▶ [EXERCISE]
Whenever a line of the material contains the string "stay", it should be copied.

▶ [ENTRIES PROVIDED]
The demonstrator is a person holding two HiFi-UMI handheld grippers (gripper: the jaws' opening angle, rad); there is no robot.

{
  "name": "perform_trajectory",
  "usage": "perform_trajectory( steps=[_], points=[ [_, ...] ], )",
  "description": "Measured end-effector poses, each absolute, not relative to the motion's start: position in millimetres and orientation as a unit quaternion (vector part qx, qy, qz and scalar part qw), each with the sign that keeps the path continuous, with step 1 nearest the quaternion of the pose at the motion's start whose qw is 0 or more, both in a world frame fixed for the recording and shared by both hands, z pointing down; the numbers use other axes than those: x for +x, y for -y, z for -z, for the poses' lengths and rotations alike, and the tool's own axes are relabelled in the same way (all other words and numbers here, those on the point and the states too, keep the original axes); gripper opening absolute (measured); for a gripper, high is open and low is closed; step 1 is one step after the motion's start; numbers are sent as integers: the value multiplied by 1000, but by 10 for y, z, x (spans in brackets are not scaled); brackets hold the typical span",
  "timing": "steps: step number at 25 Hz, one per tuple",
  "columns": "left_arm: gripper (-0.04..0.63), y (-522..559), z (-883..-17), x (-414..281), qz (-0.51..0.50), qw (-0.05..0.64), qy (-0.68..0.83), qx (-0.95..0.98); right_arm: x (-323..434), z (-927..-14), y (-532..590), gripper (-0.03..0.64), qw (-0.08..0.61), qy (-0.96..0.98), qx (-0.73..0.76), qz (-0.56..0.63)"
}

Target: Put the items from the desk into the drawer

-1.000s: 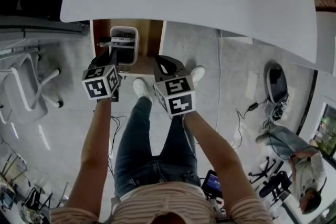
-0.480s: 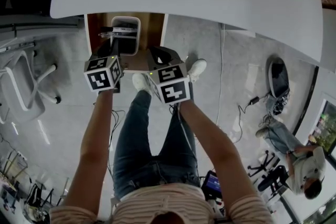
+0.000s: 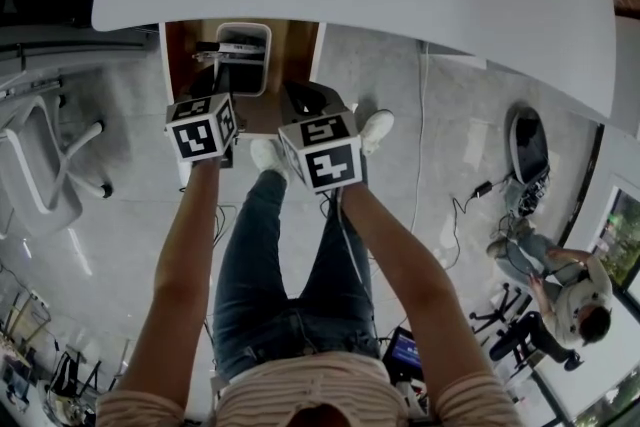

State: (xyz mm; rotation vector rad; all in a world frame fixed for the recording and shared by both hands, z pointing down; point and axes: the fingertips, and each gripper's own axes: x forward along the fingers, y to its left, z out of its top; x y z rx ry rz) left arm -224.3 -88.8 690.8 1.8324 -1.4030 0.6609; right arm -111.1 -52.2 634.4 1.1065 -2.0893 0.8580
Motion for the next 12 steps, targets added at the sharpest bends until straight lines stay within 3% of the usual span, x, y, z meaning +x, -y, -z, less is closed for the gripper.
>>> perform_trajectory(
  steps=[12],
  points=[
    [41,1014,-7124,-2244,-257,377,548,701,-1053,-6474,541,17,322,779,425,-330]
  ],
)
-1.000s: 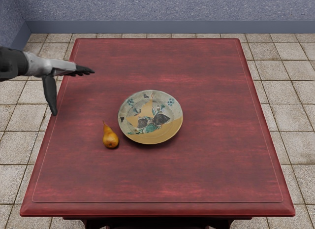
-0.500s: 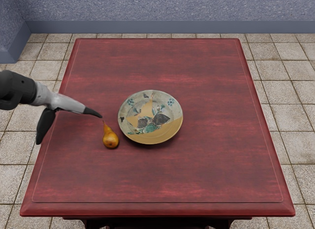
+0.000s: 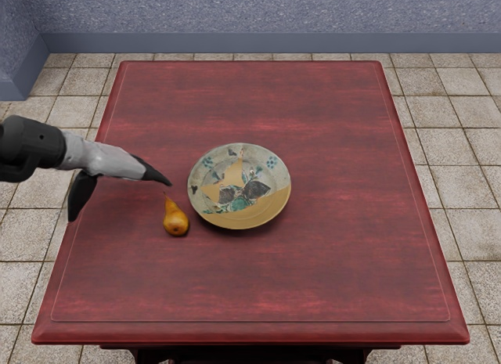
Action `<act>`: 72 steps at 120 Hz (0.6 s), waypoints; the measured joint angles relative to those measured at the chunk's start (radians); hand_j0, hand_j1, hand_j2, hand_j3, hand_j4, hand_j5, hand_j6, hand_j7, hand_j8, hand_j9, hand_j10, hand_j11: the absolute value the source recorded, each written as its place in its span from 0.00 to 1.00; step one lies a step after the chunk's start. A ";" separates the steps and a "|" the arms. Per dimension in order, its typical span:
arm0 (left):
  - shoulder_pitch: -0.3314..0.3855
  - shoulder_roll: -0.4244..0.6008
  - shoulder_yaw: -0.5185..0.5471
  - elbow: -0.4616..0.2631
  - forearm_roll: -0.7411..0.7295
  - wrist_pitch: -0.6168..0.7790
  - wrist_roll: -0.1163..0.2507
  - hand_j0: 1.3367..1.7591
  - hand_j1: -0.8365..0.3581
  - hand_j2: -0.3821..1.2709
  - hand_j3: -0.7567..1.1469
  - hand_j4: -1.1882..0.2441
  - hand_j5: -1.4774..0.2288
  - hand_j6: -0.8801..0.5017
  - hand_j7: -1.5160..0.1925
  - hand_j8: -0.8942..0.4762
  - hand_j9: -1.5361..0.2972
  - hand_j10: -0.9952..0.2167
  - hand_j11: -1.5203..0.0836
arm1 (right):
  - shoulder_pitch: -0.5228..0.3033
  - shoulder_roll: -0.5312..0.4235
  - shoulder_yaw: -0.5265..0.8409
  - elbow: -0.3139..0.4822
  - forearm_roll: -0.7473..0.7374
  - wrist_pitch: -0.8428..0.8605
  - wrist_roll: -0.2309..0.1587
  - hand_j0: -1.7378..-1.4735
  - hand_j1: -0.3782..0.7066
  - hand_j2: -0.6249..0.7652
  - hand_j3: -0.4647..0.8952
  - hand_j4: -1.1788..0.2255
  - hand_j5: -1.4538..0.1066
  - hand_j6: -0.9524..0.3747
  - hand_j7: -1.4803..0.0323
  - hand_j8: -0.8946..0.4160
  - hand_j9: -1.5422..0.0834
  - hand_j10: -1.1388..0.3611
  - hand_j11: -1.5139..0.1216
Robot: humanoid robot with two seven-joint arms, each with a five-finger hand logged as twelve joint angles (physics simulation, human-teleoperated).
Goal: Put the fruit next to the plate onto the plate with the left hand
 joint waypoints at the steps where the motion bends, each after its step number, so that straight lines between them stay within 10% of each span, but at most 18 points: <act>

▶ [WORKED SOLUTION]
Motion for the next 12 steps, targets added at the sharpest bends until straight lines stay within 3% of the usual span, x, y, z meaning +x, -y, -z, less is closed for the gripper.
 joint waypoints at the steps where the motion bends, each after its step number, so that straight lines between them stay within 10% of each span, but at most 18 points: <act>

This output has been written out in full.